▶ Instructions for the task: Make an exact transcription of the data below.
[Given data — start]
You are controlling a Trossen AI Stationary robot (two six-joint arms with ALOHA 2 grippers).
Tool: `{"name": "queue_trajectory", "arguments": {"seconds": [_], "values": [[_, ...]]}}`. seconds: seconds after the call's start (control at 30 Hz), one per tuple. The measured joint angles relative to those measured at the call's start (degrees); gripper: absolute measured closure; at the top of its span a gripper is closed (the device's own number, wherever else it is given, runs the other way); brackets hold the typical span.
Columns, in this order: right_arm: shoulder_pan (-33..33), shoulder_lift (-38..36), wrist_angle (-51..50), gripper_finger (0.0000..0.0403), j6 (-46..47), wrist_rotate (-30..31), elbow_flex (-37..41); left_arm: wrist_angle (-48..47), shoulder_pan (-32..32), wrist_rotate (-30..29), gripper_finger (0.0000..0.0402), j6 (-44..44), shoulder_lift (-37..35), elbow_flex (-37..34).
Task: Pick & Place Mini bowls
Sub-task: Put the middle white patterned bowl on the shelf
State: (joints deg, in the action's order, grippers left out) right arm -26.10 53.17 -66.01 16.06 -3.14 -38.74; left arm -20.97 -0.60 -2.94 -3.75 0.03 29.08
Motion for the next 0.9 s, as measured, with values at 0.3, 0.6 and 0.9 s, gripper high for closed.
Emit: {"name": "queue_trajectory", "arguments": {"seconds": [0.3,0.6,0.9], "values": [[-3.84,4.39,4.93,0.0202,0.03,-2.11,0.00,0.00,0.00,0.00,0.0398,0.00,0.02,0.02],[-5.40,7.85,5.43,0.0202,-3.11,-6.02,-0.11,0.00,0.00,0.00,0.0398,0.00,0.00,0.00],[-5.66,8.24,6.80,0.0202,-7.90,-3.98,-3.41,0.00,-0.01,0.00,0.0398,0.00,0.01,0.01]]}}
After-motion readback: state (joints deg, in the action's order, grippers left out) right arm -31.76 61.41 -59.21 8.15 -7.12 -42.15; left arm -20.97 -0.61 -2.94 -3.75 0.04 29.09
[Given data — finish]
▶ Answer to this task:
You are controlling a Trossen AI Stationary robot (two six-joint arms with ALOHA 2 grippers).
Tool: `{"name": "queue_trajectory", "arguments": {"seconds": [_], "values": [[_, ...]]}}`. seconds: seconds after the call's start (control at 30 Hz), one per tuple. The measured joint angles relative to those measured at the call's start (degrees); gripper: absolute measured closure; at the top of its span a gripper is closed (the device's own number, wherever else it is given, runs the other way); brackets hold the typical span.
Columns, in this order: right_arm: shoulder_pan (-33..33), shoulder_lift (-38..36), wrist_angle (-51..50), gripper_finger (0.0000..0.0403), j6 (-46..47), wrist_rotate (-30..31), elbow_flex (-37..41); left_arm: wrist_angle (-48..47), shoulder_pan (-32..32), wrist_rotate (-30..29), gripper_finger (0.0000..0.0402), j6 (-44..44), shoulder_lift (-37..35), elbow_flex (-37..34).
Task: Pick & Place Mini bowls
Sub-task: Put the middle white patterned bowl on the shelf
State: (joints deg, in the action's order, grippers left out) right arm -26.10 53.17 -66.01 16.06 -3.14 -38.74; left arm -20.97 -0.60 -2.94 -3.75 0.03 29.08
Motion for the next 0.9 s, as measured, with values at 0.3, 0.6 and 0.9 s, gripper high for closed.
Emit: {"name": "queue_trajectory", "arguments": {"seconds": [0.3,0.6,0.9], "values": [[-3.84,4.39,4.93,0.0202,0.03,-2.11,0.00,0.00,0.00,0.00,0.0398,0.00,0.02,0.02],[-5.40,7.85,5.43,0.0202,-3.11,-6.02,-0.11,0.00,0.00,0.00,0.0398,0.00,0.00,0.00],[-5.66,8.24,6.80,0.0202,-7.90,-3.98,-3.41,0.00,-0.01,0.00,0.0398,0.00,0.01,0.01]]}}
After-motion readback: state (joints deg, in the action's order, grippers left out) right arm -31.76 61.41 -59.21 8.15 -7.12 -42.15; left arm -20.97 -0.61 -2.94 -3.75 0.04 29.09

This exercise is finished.